Find your local bookstore

Buy Online





1660: French trader Jean-Baptiste Tavernier travels across India buying jewels. Near the legendary mines of Golconda, he purchases a diamond of intense blue colour weighing an astonishing 110.5 carats and promptly names it “The Tavernier Blue.” So begins the recorded history of the diamond that would one day be called “Hope.”

1668: Tavernier has an audience with Louis XIV at the Louvre and shows him 45 large, spectacular stones and 1,122 smaller ones, saving the Tavernier Blue for last. Louise buys them all, paying 220,000 livres ($1,760,000 today) for the Blue Diamond alone.
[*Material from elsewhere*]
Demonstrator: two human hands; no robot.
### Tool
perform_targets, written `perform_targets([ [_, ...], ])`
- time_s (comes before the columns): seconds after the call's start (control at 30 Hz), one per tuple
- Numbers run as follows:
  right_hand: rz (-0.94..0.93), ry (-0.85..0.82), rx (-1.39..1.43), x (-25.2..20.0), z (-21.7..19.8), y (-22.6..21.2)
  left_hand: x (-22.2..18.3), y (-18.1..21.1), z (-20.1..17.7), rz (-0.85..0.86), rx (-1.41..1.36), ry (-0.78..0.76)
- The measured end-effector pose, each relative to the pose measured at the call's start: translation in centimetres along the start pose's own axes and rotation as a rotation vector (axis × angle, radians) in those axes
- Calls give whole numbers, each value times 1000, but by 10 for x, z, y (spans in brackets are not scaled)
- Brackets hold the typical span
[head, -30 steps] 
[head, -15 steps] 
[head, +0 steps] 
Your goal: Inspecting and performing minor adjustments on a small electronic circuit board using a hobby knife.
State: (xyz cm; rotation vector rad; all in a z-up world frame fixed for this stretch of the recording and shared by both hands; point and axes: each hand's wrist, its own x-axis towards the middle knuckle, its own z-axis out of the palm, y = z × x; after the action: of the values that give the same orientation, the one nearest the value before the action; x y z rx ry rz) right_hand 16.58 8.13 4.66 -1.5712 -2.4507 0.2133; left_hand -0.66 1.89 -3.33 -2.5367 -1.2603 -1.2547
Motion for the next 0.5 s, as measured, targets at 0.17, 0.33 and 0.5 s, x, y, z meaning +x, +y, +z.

It is now officially named “The Blue Diamond of the French Crown.”

1672-1673: The king’s jeweler spends over a year cutting and polishing the diamond, removing one third of its weight in the process. The forty-one cart piece cut from the stone has never been seen again.

1749: Louise XV has the Blue Diamond set into the newly created Order of the Golden Fleece, conceived by his mistress, Madam de Pompadour.

1789: Louise XVI and Marie Antoinette are taken under armed guard from Versailles to Paris, along with the Crown Jewels, including the Blue Diamond. None of them will ever return.

1791: The Crown Jewels are put on public display every Monday in the Garde-Meuble in Paris until the violence in the streets becomes too great and they are packed away.

1792: Six professional thieves break into the Garde-Meuble and steal the Crown Jewels and as much other royal loot as they can carry. Over the next several nights, up to fifty more thieves break in and help themselves to treasure. By the time the robberies are discovered, only 5,500 livres remains of the original 30 million livres of jewels and royal possessions. The Blue Diamond is smuggled from Le Havre to Dover.

1812: Twenty years and one day after the robbery of the Crown Jewels was reported to the National Assembly in Paris, the statue of limitations on prosecution for the theft expires. Miraculously, the Blue Diamond (at some point removed from the Order of the Golden Fleece and re-cut into its present round shape) resurfaces that very day in the possession of a London jeweler, Daniel Eliason.

1824: In London, Eliason sells the diamond to Philip Hope, a Dutch-born heir to a vast banking fortune. (His family funded America’s Louisiana Purchase.) It is the centrepiece of Hope’s magnificent jewel collection and is commonly called the Hope Diamond. Hope has it made into a brooch, and lends it to his beautiful sister-in-law, Louisa, the greatest London society hostess of her day.

1839: Hope dies, leaving contradictory wills dividing his estate among his three dissolute nephews. Ten years of bitter litigation over the diamond’s ownership ensues. Henry, the eldest nephew, ultimately gets the stone.

1851: As Deputy Chairman of London’s Great Exhibition, Henry Hope lends the diamond for display in the Crystal Palace.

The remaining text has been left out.